» **Directions**:
The listing below is to be written out word for word, minus its images.

-------

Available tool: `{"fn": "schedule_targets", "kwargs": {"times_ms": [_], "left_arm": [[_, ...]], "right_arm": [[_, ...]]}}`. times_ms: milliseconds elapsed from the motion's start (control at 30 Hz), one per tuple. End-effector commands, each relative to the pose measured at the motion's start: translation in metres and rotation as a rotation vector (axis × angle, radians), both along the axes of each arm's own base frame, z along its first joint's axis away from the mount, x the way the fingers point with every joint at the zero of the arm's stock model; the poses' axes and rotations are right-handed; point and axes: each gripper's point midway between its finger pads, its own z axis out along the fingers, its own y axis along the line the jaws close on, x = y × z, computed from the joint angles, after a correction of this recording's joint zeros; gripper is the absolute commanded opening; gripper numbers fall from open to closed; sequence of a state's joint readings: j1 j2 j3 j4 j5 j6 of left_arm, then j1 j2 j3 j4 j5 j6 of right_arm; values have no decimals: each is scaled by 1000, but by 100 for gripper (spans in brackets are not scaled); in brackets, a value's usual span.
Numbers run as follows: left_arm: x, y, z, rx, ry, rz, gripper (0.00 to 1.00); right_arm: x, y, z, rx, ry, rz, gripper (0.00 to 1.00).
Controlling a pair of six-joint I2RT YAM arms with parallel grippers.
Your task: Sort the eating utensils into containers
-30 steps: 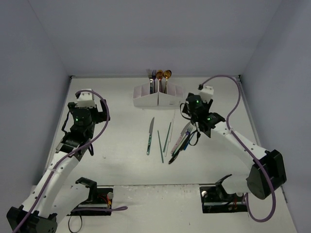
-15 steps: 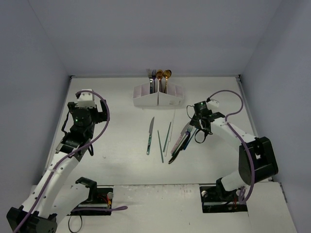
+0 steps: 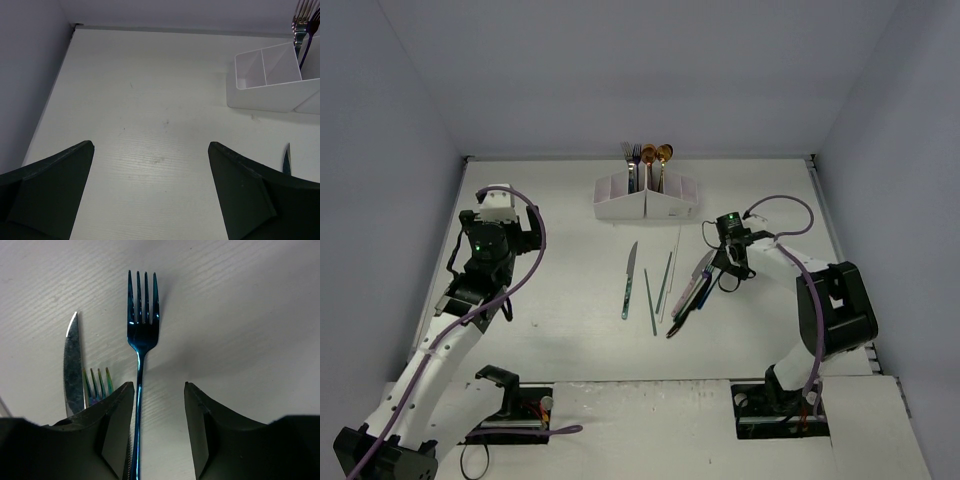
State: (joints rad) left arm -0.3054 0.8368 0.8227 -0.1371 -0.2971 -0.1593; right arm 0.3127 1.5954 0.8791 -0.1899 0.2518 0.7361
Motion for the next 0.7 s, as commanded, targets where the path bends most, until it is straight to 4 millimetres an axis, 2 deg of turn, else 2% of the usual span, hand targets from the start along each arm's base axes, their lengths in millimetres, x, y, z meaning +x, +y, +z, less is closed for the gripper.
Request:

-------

» **Your solution**:
Available tool: `{"fn": "schedule_targets", "kwargs": {"times_ms": [_], "left_arm": [[_, ...]], "right_arm": [[_, ...]]}}`. times_ms: milliseconds elapsed from the motion's start (control at 30 Hz), one per tuple. End-effector commands, each relative to the pose measured at the motion's start: translation in metres and rotation as a rotation vector (axis × angle, radians), both along the axes of each arm's own base frame, z along its first joint's axis away from the mount, x the way the fingers point with every joint at the zero of the arm's stock model; the poses' axes and rotations are right-handed; point and axes: each gripper's point midway between its finger pads, its own z axis out along the fingers, its own y axis along the line the jaws close on, x = y × z, computed from the joint angles, after a correction of this recording's joint zeros; gripper is the absolute commanded opening; gripper numbers fall from open to closed; sequence of a state's joint readings: j1 j2 j3 j4 j5 j6 of left_arm, then j1 j2 j3 j4 j5 j6 of right_arm; values have no decimals: each is scaled by 1000, but by 100 for gripper (spans in brackets are not scaled); in brackets, a value's usual span.
Numbers run as follows: left_arm: x, y, z, rx, ry, rz, gripper (0.00 to 1.00); right_arm: x, y, z, rx, ry, rz, gripper (0.00 to 1.00).
Controlling a pair of six-joint I2RT YAM arms with parallel grippers.
Your task: Sort the eating utensils into containers
-30 steps: 
-15 steps: 
+0 steps: 
State: (joints rad) left arm -0.3054 0.8368 0.8227 -0.1371 -0.2971 -0.1593; right arm 0.3127 1.5954 0.8791 -0.1899 0.2518 0.7361
Motion for the next 0.7 s, as commanded, targets where the path bends most, until it is straight to 4 millimetres an axis, 2 deg of turn, else 2% of the usual span, hand targets from the start along each arm's base axes, their lengths in millimetres, x, y, z meaning +x, +y, +z, less is closed for the gripper.
Request:

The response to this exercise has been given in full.